Whether my death was succeeded by a season of slumber, in which certain divinely ordered dreams were caused to be dreamed by me, or whether God caused the hands on the dial of Time to be put back for a space in order that I might see the past as He sees it, I neither knew nor know; but I distinctly remember that the first thing of which I was conscious after my dissolution was that the events of my past life were rising before me. Yes, it was my past life, which I saw in that awful moment, my past life standing out in its own naked and intolerable horror, an abomination in the sight of God, and of my own conscience.
The hands on the dial of Time went back half a score, a score, and finally a score and a half of years, and once more I was a young man of twenty-one. The chambers in which I was then living were situated in one of the well-known Inns off Holborn, and the housekeeper of the wing where I was quartered was a widow, who, with her daughter Dorothy, a girl of seventeen, resided on the premises.

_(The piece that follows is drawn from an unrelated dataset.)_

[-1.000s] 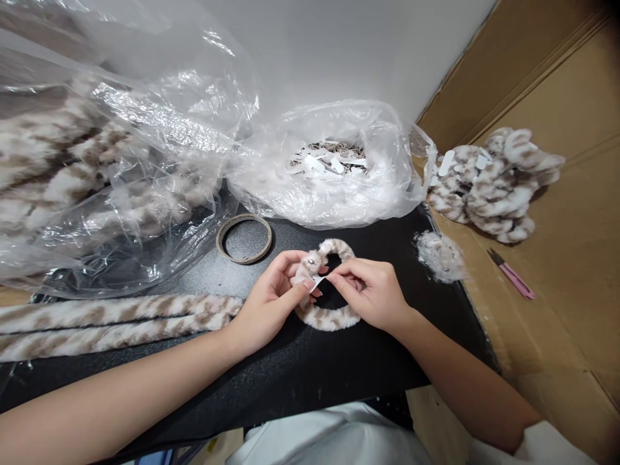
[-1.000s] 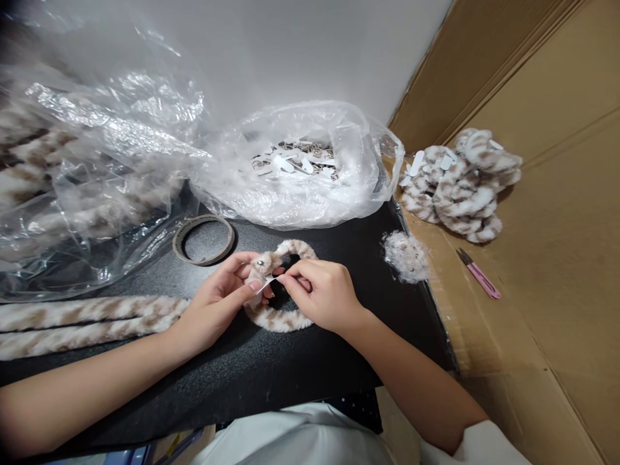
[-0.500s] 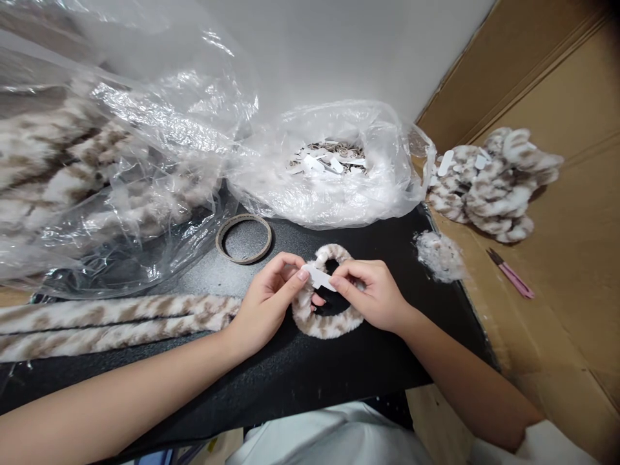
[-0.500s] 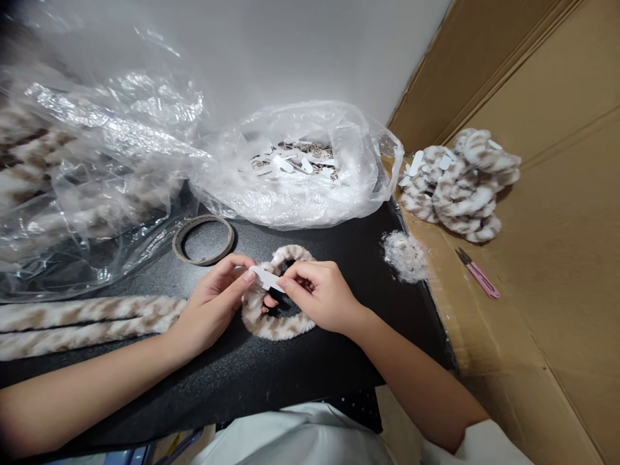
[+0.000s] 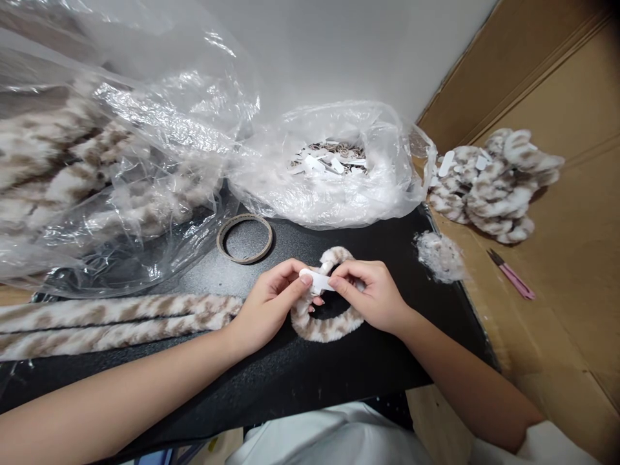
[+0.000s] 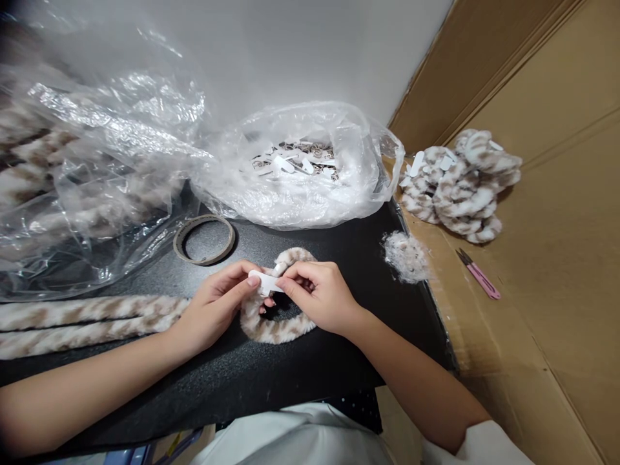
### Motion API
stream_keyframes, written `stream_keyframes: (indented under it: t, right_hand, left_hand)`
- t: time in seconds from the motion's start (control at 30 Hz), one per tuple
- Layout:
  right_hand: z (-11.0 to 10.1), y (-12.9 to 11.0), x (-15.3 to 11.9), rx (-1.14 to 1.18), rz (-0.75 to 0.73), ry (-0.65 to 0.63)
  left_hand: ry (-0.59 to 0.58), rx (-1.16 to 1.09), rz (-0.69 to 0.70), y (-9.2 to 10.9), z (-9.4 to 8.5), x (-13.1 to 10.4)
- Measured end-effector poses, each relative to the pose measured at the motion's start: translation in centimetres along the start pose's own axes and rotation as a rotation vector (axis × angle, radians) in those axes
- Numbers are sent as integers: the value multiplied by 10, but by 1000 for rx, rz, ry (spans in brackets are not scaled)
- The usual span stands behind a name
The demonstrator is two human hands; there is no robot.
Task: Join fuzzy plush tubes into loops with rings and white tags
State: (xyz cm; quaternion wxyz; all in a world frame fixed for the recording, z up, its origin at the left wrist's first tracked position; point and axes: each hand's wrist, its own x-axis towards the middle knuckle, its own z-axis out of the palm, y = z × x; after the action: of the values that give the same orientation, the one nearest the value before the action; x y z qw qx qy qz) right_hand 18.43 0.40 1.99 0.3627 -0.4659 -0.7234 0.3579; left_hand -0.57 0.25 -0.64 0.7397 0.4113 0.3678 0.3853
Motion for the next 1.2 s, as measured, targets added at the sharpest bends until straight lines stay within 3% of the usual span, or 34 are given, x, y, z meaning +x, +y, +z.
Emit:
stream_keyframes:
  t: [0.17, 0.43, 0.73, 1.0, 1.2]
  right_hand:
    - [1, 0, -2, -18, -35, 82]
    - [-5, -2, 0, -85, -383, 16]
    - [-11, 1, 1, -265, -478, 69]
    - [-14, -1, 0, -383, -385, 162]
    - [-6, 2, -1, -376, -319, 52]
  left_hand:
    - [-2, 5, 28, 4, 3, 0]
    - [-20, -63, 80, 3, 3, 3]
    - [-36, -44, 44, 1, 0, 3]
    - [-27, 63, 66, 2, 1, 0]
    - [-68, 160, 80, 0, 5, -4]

As it was Dorothy's part to wait upon the occupants of the chambers, she had occasion to come to my room several times in the day, and I could not help noticing her loveliness, which, indeed, reminded me not a little of my favourite Greuze picture. When I first knew her she seemed maidenly and modest, but was vain beyond a question, and her manner to the opposite sex was shy and self-conscious, with occasional dashes of an artless and even childish coquetry which was most bewitching. By this girl I was irresistibly and fatally fascinated. I was young, susceptible, and singularly impressionable to female beauty, whilst the loneliness and the monotony of the life I was leading were in themselves elements of considerable danger; and to make matters worse, it was only too evident that Dorothy was not indifferent to my admiration. As I knew that it was but the fascination of form and feature which attracted me, and that nothing but mischief was likely to come of such a passion, I strove my hardest to steel myself against her; but Fate seemed adverse, for one summer evening while I was sitting in my study, waiting for a friend, there burst over London the most fearful thunderstorm which I have ever witnessed. The lightning was so vivid and the thunder so terrific, that even I, who am by no means nervous about such things, felt strangely moved and unsettled; and I was not a little glad, therefore, to hear what I took to be my friend's knock. When I went to the door, however, I found that it was not he, but Dorothy, and that she was white with fear, and trembling from head to foot. "Oh, sir," she sobbed, "mother's out, and there's no one else in but you, and I'm so frightened that I can't stay by myself. If you'll only let me be here till she comes back, I'll be very quiet and not disturb you in any way."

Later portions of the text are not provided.